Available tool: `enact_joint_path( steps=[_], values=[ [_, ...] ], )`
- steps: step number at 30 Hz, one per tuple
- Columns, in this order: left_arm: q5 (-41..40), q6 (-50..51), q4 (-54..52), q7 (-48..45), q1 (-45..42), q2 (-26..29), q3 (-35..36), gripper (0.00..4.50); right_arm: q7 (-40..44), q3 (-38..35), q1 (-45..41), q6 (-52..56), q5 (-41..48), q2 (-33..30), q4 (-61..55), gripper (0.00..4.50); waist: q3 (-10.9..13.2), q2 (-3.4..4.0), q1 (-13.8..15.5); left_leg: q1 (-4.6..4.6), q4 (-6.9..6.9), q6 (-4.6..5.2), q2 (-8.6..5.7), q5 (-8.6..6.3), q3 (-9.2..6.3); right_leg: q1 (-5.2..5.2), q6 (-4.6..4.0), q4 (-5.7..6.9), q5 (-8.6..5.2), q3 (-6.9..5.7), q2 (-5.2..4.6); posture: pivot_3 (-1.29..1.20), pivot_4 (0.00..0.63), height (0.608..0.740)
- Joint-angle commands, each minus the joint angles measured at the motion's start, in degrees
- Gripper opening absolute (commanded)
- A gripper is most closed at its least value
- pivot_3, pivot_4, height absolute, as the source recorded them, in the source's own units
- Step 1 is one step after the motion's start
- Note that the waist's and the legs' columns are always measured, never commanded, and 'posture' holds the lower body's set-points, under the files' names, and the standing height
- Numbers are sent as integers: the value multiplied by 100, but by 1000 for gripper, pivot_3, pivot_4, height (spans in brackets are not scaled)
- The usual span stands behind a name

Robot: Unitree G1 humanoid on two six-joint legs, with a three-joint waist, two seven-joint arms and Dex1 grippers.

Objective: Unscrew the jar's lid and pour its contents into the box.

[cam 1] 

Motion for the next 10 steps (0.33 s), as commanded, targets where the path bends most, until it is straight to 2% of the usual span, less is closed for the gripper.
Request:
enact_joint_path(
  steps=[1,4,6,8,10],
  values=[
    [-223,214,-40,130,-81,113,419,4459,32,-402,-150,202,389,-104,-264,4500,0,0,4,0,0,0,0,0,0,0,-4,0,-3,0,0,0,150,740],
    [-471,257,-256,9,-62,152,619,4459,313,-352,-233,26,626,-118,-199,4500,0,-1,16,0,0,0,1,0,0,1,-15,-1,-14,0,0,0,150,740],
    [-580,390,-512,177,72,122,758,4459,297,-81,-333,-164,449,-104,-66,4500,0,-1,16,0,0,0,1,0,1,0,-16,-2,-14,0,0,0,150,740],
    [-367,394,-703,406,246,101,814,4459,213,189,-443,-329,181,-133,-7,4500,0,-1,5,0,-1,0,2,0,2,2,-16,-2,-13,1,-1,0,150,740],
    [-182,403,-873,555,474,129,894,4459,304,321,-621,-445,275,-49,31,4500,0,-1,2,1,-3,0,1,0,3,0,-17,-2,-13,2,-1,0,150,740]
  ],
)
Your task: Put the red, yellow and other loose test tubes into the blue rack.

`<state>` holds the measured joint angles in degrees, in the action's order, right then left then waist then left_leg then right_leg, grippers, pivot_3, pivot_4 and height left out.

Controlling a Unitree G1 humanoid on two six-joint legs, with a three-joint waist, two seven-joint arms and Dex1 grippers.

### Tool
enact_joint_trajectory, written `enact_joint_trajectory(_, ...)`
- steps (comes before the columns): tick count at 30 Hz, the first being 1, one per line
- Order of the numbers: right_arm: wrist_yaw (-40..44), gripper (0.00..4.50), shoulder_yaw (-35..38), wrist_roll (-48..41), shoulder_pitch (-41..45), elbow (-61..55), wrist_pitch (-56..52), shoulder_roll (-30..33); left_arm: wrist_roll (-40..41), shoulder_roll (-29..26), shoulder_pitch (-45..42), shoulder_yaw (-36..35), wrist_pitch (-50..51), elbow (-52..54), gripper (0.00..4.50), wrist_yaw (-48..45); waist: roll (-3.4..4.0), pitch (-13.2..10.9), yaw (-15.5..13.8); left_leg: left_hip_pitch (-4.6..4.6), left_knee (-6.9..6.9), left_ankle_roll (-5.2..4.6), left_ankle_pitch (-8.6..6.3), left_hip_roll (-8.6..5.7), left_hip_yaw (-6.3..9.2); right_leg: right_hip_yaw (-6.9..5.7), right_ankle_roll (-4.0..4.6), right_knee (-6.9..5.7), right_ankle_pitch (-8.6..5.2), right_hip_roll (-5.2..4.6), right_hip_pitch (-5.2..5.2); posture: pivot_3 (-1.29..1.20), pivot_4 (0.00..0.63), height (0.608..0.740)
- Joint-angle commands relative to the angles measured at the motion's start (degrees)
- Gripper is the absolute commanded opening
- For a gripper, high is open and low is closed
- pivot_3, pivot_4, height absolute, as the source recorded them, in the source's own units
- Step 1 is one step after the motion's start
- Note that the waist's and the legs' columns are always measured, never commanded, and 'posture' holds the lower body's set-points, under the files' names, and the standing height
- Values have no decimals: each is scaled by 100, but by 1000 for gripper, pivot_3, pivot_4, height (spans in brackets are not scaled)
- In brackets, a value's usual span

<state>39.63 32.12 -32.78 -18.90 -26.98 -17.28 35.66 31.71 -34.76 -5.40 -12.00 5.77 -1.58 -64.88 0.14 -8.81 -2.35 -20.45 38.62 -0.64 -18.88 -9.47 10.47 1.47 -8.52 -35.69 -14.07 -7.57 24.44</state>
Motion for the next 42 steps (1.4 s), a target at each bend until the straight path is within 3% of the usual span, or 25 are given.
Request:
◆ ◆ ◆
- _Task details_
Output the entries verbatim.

- _Task output_
Available tool: `enact_joint_path( steps=[_], values=[ [_, ...] ], )`
- steps: step number at 30 Hz, one per tuple
- Columns, in this order: left_arm: q5 (-41..40), q6 (-50..51), q4 (-54..52), q7 (-48..45), q1 (-45..42), q2 (-26..29), q3 (-35..36), gripper (0.00..4.50); right_arm: q7 (-40..44), q3 (-38..35), q1 (-45..41), q6 (-52..56), q5 (-41..48), q2 (-33..30), q4 (-61..55), gripper (0.00..4.50); waist: q3 (-10.9..13.2), q2 (-3.4..4.0), q1 (-13.8..15.5); left_leg: q1 (-4.6..4.6), q4 (-6.9..6.9), q6 (-4.6..5.2), q2 (-8.6..5.7), q5 (-8.6..6.3), q3 (-9.2..6.3); right_leg: q1 (-5.2..5.2), q6 (-4.6..4.0), q4 (-5.7..6.9), q5 (-8.6..5.2), q3 (-6.9..5.7), q2 (-5.2..4.6); posture: pivot_3 (-1.29..1.20), pivot_4 (0.00..0.63), height (0.608..0.740)
- Joint-angle commands, each minus the joint angles measured at the motion's start, in degrees
- Gripper opening absolute (commanded)
- A gripper is most closed at its least value
- pivot_3, pivot_4, height absolute, as the source recorded them, in the source's own units
- Step 1 is one step after the motion's start
- Note that the waist's and the legs' columns are always measured, never commanded, and 'posture' holds the lower body's set-points, under the files' names, and the standing height
- Numbers are sent as integers: the value multiplied by 100, but by 1000 for gripper, pivot_3, pivot_4, height (spans in brackets are not scaled)
- The usual span stands behind a name

Robot: Unitree G1 humanoid on two six-joint legs, with a three-joint waist, two seven-joint arms and Dex1 grippers.

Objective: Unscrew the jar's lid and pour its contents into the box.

[cam 1] 

Motion for the next 10 steps (0.33 s), as commanded, targets where the path bends most, until it is straight to 2% of the usual span, less is closed for the gripper.
Request:
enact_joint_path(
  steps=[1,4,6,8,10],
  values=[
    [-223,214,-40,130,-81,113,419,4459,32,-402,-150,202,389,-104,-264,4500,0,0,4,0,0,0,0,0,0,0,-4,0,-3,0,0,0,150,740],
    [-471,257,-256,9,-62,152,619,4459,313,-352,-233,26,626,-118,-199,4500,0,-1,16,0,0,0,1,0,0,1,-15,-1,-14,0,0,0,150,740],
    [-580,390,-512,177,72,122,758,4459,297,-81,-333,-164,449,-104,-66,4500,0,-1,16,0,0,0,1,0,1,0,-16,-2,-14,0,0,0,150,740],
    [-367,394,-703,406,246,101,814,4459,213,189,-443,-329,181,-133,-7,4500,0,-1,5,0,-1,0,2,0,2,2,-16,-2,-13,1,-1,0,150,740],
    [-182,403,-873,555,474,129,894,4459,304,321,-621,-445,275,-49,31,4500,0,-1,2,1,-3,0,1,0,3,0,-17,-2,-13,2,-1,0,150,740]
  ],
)
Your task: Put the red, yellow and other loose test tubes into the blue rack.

`<state>` holds the measured joint angles in degrees, in the action's order, right then left then waist then left_leg then right_leg, grippers, pivot_3, pivot_4 and height left out.

Controlling a Unitree G1 humanoid on two six-joint legs, with a three-joint waist, two seven-joint arms and Dex1 grippers.

### Tool
enact_joint_trajectory, written `enact_joint_trajectory(_, ...)`
- steps (comes before the columns): tick count at 30 Hz, the first being 1, one per line
- Order of the numbers: right_arm: wrist_yaw (-40..44), gripper (0.00..4.50), shoulder_yaw (-35..38), wrist_roll (-48..41), shoulder_pitch (-41..45), elbow (-61..55), wrist_pitch (-56..52), shoulder_roll (-30..33); left_arm: wrist_roll (-40..41), shoulder_roll (-29..26), shoulder_pitch (-45..42), shoulder_yaw (-36..35), wrist_pitch (-50..51), elbow (-52..54), gripper (0.00..4.50), wrist_yaw (-48..45); waist: roll (-3.4..4.0), pitch (-13.2..10.9), yaw (-15.5..13.8); left_leg: left_hip_pitch (-4.6..4.6), left_knee (-6.9..6.9), left_ankle_roll (-5.2..4.6), left_ankle_pitch (-8.6..6.3), left_hip_roll (-8.6..5.7), left_hip_yaw (-6.3..9.2); right_leg: right_hip_yaw (-6.9..5.7), right_ankle_roll (-4.0..4.6), right_knee (-6.9..5.7), right_ankle_pitch (-8.6..5.2), right_hip_roll (-5.2..4.6), right_hip_pitch (-5.2..5.2); posture: pivot_3 (-1.29..1.20), pivot_4 (0.00..0.63), height (0.608..0.740)
- Joint-angle commands relative to the angles measured at the motion's start (degrees)
- Gripper is the absolute commanded opening
- For a gripper, high is open and low is closed
- pivot_3, pivot_4, height absolute, as the source recorded them, in the source's own units
- Step 1 is one step after the motion's start
- Note that the waist's and the legs' columns are always measured, never commanded, and 'posture' holds the lower body's set-points, under the files' names, and the standing height
- Values have no decimals: each is scaled by 100, but by 1000 for gripper, pivot_3, pivot_4, height (spans in brackets are not scaled)
- In brackets, a value's usual span

<state>39.63 32.12 -32.78 -18.90 -26.98 -17.28 35.66 31.71 -34.76 -5.40 -12.00 5.77 -1.58 -64.88 0.14 -8.81 -2.35 -20.45 38.62 -0.64 -18.88 -9.47 10.47 1.47 -8.52 -35.69 -14.07 -7.57 24.44</state>
Motion for the next 42 steps (1.4 s), a target at each bend until the straight path is within 3% of the usual span, or 25 are given.
Request:

This exercise is now finished.